My solution for $n=3$ (upon Suvrit's request):

To begin with, we solve $A+A^T=M$ together with $A{\bf1}={\bf1}$ (no inequality for the moment). This is a linear system in $A$, which consists in $9$ equations in $9$ unknowns. However, it is not Cramer, because the set of skew-symmetric matrices $B$ such that $B{\bf1}=0$ is one-dimensional, spanned by
$$\begin{pmatrix} 0 & 1 & -1 \\\\ -1 & 0 & 1 \\\\ 1 & -1 & 0 \end{pmatrix}.$$
In particular, there is a condition for solvability in $A$, but this condition is met by the assumption that $\sum_{i,j}m_{ij}=6$.
Notice that $a_{ii}=\frac12m_{ii}$.

Thus there is a solution $A$, and every solution is of the form $A+aB$. There remains to find $a$ so as to satisfy the inequality $A+aB\ge0_n$. For this, let us denote $\mu$ the lower  bound of $(a_{12},a_{23},a_{31})$, and $\nu$ that of $(a_{21},a_{13},a_{32})$. 

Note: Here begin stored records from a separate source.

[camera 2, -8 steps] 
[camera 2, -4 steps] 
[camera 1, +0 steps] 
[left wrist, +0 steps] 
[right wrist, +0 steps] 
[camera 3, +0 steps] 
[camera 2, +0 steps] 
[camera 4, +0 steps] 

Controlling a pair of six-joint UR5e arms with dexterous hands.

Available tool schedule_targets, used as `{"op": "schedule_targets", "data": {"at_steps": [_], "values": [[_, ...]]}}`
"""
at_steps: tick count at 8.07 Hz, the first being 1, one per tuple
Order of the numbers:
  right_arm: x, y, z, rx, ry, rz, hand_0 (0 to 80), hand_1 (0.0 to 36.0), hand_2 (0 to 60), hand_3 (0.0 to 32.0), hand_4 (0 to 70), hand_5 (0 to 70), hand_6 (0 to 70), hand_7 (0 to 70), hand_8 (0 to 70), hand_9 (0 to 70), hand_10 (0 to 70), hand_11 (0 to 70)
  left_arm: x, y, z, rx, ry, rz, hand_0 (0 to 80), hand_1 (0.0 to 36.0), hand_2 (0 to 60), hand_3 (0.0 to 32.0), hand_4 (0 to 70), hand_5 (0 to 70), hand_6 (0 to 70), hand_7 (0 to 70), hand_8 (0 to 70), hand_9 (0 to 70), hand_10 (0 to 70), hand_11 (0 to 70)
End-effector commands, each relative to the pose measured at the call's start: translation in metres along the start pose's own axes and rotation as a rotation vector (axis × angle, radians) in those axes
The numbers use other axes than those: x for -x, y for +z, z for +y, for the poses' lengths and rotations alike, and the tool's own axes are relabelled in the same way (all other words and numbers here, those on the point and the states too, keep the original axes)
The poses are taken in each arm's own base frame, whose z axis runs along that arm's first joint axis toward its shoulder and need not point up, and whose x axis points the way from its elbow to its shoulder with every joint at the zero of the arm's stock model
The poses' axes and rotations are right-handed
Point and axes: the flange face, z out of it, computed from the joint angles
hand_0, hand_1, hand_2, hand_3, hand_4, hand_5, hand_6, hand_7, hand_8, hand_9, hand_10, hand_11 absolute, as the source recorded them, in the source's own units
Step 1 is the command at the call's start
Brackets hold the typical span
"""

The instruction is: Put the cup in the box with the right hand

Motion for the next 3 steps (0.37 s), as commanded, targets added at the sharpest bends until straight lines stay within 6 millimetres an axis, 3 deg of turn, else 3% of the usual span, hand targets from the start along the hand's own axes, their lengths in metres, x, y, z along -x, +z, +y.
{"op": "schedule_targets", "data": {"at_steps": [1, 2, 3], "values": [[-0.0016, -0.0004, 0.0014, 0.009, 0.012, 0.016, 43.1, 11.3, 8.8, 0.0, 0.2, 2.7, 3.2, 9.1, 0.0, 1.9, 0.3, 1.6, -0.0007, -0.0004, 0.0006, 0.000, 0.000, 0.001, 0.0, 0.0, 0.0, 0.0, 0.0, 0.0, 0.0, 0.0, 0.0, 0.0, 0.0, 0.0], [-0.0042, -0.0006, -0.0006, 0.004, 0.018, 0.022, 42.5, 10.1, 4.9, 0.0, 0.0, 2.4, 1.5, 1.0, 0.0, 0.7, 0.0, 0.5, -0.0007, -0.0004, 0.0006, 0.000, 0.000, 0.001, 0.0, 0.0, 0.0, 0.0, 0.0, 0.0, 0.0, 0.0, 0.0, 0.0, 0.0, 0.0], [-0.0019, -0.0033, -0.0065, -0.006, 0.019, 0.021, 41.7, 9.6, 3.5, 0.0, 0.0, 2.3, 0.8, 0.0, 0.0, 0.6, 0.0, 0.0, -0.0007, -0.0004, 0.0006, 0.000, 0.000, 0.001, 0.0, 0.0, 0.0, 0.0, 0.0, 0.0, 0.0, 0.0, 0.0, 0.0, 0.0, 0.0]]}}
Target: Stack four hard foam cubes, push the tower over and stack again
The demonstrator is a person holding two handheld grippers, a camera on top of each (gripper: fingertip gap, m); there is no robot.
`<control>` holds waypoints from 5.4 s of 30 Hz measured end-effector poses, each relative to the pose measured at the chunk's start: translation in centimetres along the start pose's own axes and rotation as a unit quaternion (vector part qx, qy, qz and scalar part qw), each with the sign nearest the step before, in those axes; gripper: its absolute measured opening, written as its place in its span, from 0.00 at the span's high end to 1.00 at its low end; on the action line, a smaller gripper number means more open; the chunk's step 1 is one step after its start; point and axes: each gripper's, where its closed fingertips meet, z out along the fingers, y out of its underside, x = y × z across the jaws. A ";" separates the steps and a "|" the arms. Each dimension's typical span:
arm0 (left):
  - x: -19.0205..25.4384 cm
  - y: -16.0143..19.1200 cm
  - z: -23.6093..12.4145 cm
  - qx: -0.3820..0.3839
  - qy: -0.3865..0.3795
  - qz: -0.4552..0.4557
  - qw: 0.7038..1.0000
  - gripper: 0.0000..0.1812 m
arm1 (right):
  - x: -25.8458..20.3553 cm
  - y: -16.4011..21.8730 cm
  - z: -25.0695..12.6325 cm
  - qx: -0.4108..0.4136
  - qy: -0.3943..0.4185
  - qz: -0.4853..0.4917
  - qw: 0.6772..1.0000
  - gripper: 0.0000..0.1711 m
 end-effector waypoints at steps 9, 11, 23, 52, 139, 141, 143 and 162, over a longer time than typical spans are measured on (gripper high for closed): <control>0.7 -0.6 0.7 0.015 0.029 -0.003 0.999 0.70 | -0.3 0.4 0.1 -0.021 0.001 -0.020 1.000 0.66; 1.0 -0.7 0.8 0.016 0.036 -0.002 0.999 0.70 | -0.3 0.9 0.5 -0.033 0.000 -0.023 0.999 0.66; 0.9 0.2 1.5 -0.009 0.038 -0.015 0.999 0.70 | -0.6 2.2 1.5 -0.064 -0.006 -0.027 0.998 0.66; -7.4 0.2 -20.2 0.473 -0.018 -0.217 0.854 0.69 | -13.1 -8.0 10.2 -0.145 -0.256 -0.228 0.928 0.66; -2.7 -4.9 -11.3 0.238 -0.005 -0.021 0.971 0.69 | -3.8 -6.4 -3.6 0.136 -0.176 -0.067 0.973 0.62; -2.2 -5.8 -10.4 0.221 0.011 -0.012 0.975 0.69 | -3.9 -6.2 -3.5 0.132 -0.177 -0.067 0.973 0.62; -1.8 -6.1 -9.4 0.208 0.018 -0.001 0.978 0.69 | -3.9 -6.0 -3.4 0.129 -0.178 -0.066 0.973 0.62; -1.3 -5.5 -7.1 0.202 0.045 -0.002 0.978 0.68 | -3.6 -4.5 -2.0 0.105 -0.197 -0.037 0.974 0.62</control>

**Claim**: we have  $\nu+\mu\ge0$. This inequality allow us to find an $a$ such that $a_{12}+a,a_{23}+a,a_{31}+a,a_{21}-a,a_{13}-a,a_{32}-a\ge0$, which solves the problem.

Proof of the claim:  we have $a_{12}+a_{21}=m_{12}\ge0$, $a_{12}+a_{13}=1-\frac12m_{11}\ge0$ because of the assumption that $m_{ij}\le2$, and finally
$$a_{12}+a_{32}=a_{12}+a_{21}+a_{32}+a_{23}-a_{21}-a_{23}=m_{12}+m_{23}+\frac12m_{22}-1.$$
Form the assumption, this is equal to
$$2-m_{13}-\frac12(m_{11}+m_{33})\ge0.$$
Finally, every sum $a_{ij}+a_{ji}$, $a_{ij}+a_{ik}$ and $a_{ij}+a_{kj}$ of elements of both sets is non-negative, hence $\mu+\nu\ge0$. Q.E.D.

Adapting this proof to higher $n$ seems difficult, because the kernel of the linear system the  set of skew-symmetric matrices $B$ such that $B{\bf1}=0$) has dimension $\frac12(n-1)(n-2)$.